Artificial Intelligence (AI) is revolutionizing numerous industries by addressing significant challenges such as precision drug discovery and autonomous vehicle development. According to the NVIDIA Technical Blog, the deployment of large language models (LLMs) with trillions of parameters is a pivotal aspect of this transformation.
Challenges in LLM Deployment
LLMs generate tokens mapped to natural language, which are then sent back to the user. Increasing token throughput can enhance return on investment (ROI) by serving more users, though this may reduce user interactivity. Striking the right balance between these factors is increasingly complex with evolving LLMs.
For instance, the GPT MoE 1.8T parameter model has subnetworks that independently perform computations. The deployment considerations for such models include batching, parallelization, and chunking, all of which affect inference performance.
Balancing Throughput and User Interactivity
Enterprises aim to maximize ROI by increasing the number of user requests served without additional infrastructure costs. This involves batching user requests to maximize GPU resource utilization. However, user experience, measured by tokens per second per user, demands smaller batches to allocate more GPU resources per request, which can lead to underutilization of GPU resources.

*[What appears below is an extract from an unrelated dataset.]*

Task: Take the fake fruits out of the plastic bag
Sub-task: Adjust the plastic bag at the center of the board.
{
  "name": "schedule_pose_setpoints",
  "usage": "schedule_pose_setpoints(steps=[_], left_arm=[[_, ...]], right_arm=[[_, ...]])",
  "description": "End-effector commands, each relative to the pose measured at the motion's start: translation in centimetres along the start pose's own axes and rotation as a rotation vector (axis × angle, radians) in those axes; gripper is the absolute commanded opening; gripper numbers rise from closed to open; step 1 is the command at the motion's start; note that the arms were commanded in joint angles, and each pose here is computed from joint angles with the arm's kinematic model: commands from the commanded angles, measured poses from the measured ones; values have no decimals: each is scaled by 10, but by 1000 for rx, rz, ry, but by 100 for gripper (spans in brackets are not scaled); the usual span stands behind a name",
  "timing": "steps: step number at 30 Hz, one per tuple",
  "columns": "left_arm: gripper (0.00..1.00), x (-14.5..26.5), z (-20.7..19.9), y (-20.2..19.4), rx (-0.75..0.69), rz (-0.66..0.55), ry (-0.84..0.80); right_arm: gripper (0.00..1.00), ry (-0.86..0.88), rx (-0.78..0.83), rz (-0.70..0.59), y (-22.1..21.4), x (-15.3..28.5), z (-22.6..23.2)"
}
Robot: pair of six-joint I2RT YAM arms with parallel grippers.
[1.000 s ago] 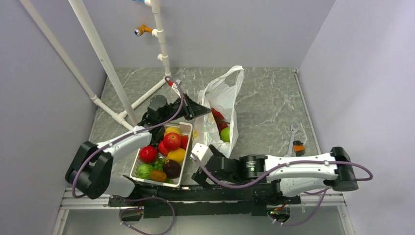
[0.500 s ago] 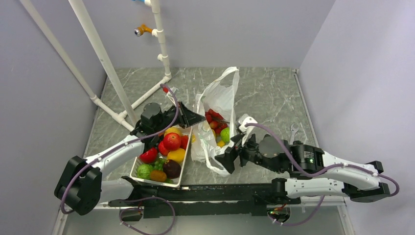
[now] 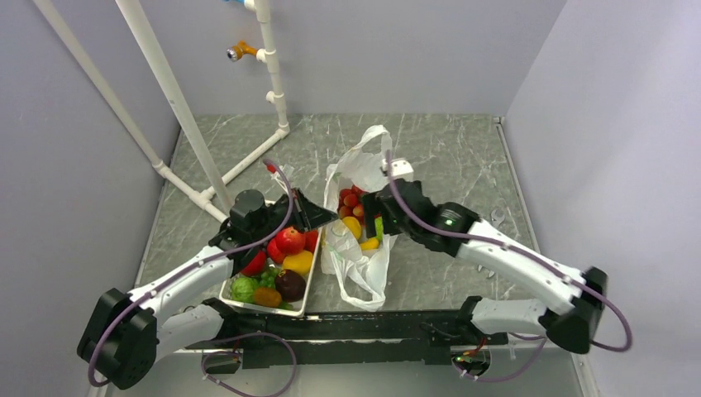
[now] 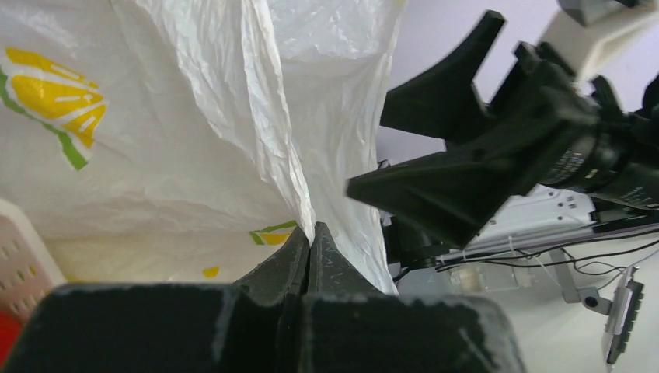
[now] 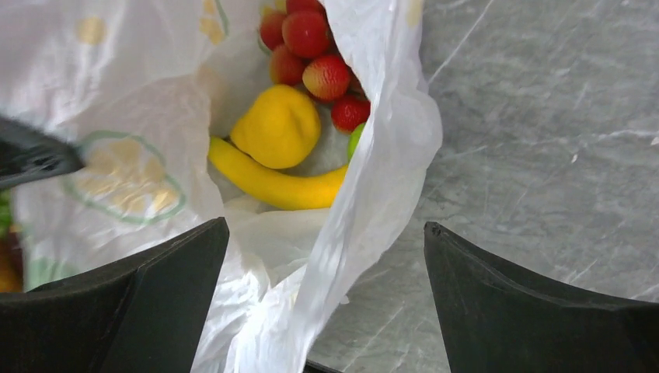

The trade-off between maximizing GPU throughput and ensuring high user interactivity is a significant challenge in deploying LLMs in production environments.
Parallelism Techniques
Deploying trillion-parameter models requires various parallelism techniques:
- Data Parallelism: Multiple copies of the model are hosted on different GPUs, independently processing user requests.
- Tensor Parallelism: Each model layer is split across multiple GPUs, with user requests shared among them.
- Pipeline Parallelism: Groups of model layers are distributed across different GPUs, processing requests sequentially.
- Expert Parallelism: Requests are routed to distinct experts in transformer blocks, reducing parameter interactions.
Combining these parallelism methods can significantly improve performance. For example, using tensor, expert, and pipeline parallelism together can deliver substantial GPU throughput without sacrificing user interactivity.
Managing Prefill and Decode Phases
Inference involves two phases: prefill and decode. Prefill processes all input tokens to calculate intermediate states, which are then used to generate the first token. Decode sequentially generates output tokens, updating intermediate states for each new token.
Techniques such as inflight batching and chunking optimize GPU utilization and user experience. Inflight batching dynamically inserts and evicts requests, while chunking breaks down the prefill phase into smaller chunks to prevent bottlenecks.
NVIDIA Blackwell Architecture
The NVIDIA Blackwell architecture simplifies the complexities of optimizing inference throughput and user interactivity for trillion-parameter LLMs. Featuring 208 billion transistors and a second-generation transformer engine, it supports NVIDIA’s fifth-generation NVLink for high bandwidth GPU-to-GPU operations.
Blackwell can deliver 30x more throughput compared to previous generations, making it a powerful tool for enterprises deploying large-scale AI models.
Conclusion
Organizations can now parallelize trillion-parameter models using data, tensor, pipeline, and expert parallelism techniques. NVIDIA’s Blackwell architecture, TensorRT-LLM, and Triton Inference Server provide the tools needed to explore the entire inference space and optimize deployments for both throughput and user interactivity.